What's the real latency tax of cloud LLM APIs vs running locally?

Reviewed May 15, 20262 min read
latencyttftlocal-vs-cloudagentsproductivity

The answer

One paragraph. No hedging beyond what the data actually warrants.

The latency tax is real: 200-1000ms TTFT round-trip overhead on cloud, vs 30-100ms locally.

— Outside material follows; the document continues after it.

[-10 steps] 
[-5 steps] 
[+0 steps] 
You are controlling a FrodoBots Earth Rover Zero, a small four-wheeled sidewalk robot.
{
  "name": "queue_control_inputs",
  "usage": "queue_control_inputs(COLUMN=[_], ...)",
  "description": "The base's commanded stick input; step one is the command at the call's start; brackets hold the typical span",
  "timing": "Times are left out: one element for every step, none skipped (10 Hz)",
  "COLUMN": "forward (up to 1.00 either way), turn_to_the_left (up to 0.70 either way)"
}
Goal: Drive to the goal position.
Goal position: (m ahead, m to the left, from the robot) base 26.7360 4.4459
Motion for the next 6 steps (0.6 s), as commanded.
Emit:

It matters more than you think for agents.

Where the latency comes from:

Cloud round-trip:

  • DNS resolution + TLS handshake: ~30-80ms on a warm connection
  • Network round-trip: ~20-50ms from US East coast, 80-150ms transatlantic
  • Provider queue: ~50-200ms during normal load, 500ms+ during peak
  • Model prefill: ~100-400ms depending on prompt size
  • First token streaming: ~80-200ms

Typical end-to-end TTFT (time to first token):

  • Anthropic / OpenAI / Google APIs: 400-800ms steady state, 1-2s during peak hours
  • Groq: 200-300ms (their low-latency pitch is real)
  • Local Ollama: 50-100ms (no network, no queue)
  • Local vLLM with prefix cache hit: 30-60ms

Why this matters per workload:

Workload Latency sensitivity Local advantage
Chat UI (single message) Low Marginal — humans don't notice 500ms
Coding autocomplete (FIM) High Huge — every 200ms hurts type-flow
Coding agent (multi-step) High Compounds — 8 steps × 600ms cloud delay = 5s wasted per edit
Voice-to-voice Critical Difference between "real conversation" and "walkie-talkie"
Batch processing None None — latency averages out
RAG over docs Medium Modest — most time is in generation, not first-token

The "1000ms tax" framing: for agent workloads (Aider, Cline, Continue) that make 8-12 model calls per edit, the cloud round-trip overhead alone accounts for 4-12 seconds of wall-clock time. Local AI eliminates this entirely. That's why operators who use coding agents heavily often move to local even when the per-token cost is higher.

The decision rule:

  • Latency-critical work (autocomplete, voice, agents): local wins regardless of model quality.
  • Quality-critical work (one-shot analysis, complex reasoning): cloud frontier wins; latency doesn't matter.
  • Cost-sensitive work (batch, high-volume classification): depends on volume — see /compounder for the cross-over math.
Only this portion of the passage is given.